Paphos Airport (PFO) — The Complete Master Guide 2026
Paphos is Cyprus’s second airport and its leisure gateway — the western end of the island, where the UK charter and low-cost trade lands for the resorts of Kato Paphos, Coral Bay and the wild Akamas peninsula. It sits about 15 km east of Paphos town and handles over three million passengers a year, heavily British and heavily seasonal-leaning, though Cyprus’s mild winters keep it open all year. The border fact to fix before you fly is the Cyprus one, which catches travellers out: Cyprus is in the EU and uses the euro, but it is not in the Schengen Area, and it confirmed in February 2026 that it would not join the EU’s biometric EES — so your passport is stamped the old way. This guide covers buses 612 and 613, that border, the Premium Lounge and the layover; for the island’s sights, see our Cyprus island guide.
⚡ 2026 Quick Reference — Key Facts at a Glance
Paphos International Airport
PFO / LCPH
~15 km east of Paphos
Bus 612 → Kato Paphos Harbour ~30 min; 613 → Karavella (north of centre); ~€1.50 (€3 after 21:00)
~€25–35, ~20 min
Euro (€)
EU but not Schengen — no EES, passport stamped; Schengen accession pending
Premium Lounge (Priority Pass; walk-in €30/€15)
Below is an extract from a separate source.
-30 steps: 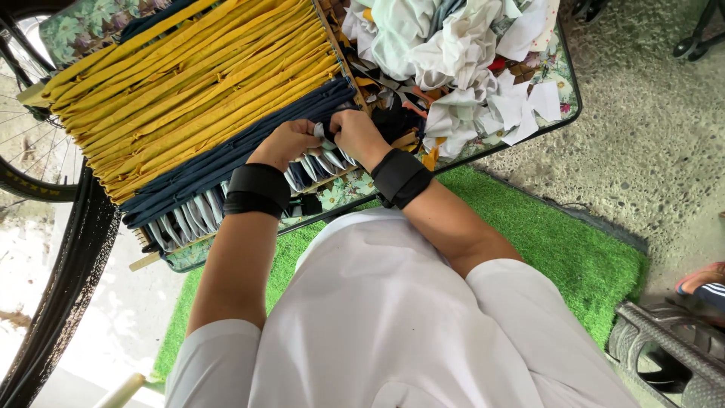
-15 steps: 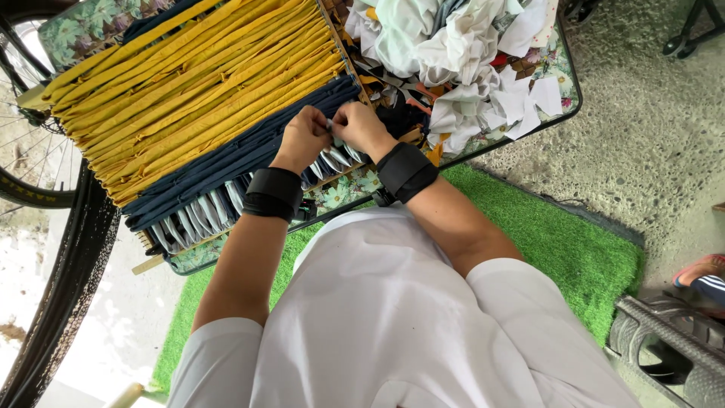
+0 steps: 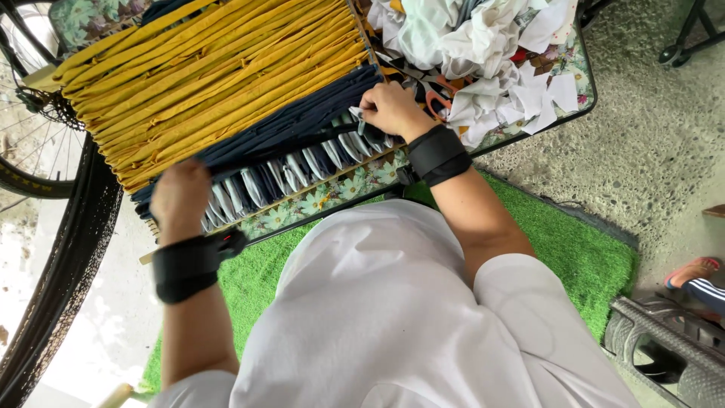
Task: Assembling or weaving fabric strips onto a base to create a rug.
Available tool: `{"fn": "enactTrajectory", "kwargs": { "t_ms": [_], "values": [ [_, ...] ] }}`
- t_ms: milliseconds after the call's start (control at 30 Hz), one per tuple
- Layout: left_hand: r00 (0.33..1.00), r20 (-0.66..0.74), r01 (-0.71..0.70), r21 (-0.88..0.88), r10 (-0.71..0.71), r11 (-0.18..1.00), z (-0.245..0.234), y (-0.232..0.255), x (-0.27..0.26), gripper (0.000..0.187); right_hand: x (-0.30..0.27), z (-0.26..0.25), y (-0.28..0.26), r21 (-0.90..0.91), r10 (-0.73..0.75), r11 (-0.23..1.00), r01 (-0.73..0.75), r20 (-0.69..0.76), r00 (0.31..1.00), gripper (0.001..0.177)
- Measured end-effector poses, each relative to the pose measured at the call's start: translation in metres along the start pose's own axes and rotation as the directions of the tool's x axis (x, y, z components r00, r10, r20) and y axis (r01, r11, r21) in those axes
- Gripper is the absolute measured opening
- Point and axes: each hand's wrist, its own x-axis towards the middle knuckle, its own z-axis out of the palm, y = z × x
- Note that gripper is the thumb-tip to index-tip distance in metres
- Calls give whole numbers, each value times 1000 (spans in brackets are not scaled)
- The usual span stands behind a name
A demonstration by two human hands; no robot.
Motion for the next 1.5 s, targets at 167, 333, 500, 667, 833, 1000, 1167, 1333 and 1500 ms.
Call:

Ryanair, Jet2, easyJet, TUI + BA, Lufthansa
📋 Table of Contents
- 🏢 1. The Terminal & Cyprus’s Leisure Gateway
- 🛂 2. The Border: EU, Euro, but Not Schengen — No EES
- 🚌 3. Buses 612 & 613 into Paphos & Taxis
- 🛋️ 4. The Premium Lounge
- 🍽️ 5. Cypriot Food, Loukoumi & Village Wine Before You Fly
- 💡 6. Insider: the Mosaics, the Tombs of the Kings & the Layover Math
- 🧭 7. Practical Notes Before You Go
- ❓ Frequently Asked Questions
- 📊 2026 Summary Data Table
🏢 1. The Terminal & Cyprus’s Leisure Gateway
Paphos works from a single terminal, opened in 2008 and run by Hermes Airports (which also operates Larnaca), and its character is the opposite of Larnaca’s capital-and-business mix: this is the leisure airport, dominated by Ryanair — which flies here from the most European cities — alongside Jet2, easyJet and TUI charters, with British Airways and Lufthansa adding the flag-carrier links. The traffic is overwhelmingly inbound holiday and second-home travel, much of it from the UK, and the terminal’s rhythm follows the resort changeover days. Over three million passengers pass through a year, and while it leans to the warm months, the Cyprus winter sun keeps a real off-season schedule running.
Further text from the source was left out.